Problem statement:
Could you write out exactly the lines from the one that contains "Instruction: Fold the" through the last line of the listing below, both included and nothing more?

# # #

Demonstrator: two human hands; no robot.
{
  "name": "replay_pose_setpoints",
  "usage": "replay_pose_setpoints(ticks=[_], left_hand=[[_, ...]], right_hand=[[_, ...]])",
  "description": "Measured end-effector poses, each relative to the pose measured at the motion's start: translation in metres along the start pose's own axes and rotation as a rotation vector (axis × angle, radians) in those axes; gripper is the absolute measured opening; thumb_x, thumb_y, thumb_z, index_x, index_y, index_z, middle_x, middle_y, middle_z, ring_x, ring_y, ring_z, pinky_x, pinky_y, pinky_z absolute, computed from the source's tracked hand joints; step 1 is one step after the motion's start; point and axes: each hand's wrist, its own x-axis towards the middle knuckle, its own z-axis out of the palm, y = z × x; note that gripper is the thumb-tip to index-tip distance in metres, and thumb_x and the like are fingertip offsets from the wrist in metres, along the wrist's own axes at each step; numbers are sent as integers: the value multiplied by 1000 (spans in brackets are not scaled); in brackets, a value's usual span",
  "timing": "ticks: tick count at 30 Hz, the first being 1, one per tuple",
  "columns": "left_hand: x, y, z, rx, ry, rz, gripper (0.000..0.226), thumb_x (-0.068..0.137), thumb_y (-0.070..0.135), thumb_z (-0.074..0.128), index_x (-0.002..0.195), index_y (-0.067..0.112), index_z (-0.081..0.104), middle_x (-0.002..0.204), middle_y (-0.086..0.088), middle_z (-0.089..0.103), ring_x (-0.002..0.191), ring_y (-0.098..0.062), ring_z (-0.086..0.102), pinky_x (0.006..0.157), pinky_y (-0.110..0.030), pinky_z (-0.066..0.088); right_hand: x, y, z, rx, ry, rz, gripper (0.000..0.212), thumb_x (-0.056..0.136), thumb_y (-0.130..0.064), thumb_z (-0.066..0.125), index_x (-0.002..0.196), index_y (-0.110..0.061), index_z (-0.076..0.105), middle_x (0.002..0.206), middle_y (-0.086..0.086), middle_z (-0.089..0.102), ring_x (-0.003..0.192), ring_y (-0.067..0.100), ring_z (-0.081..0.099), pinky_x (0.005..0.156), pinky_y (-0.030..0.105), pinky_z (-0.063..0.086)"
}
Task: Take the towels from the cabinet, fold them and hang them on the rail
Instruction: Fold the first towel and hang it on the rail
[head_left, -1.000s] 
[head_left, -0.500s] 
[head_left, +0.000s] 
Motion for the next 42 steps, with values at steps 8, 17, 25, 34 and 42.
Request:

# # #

Problem solution:
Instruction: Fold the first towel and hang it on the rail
[head_left, -1.000s] 
[head_left, -0.500s] 
[head_left, +0.000s] 
Motion for the next 42 steps, with values at steps 8, 17, 25, 34 and 42.
Request:

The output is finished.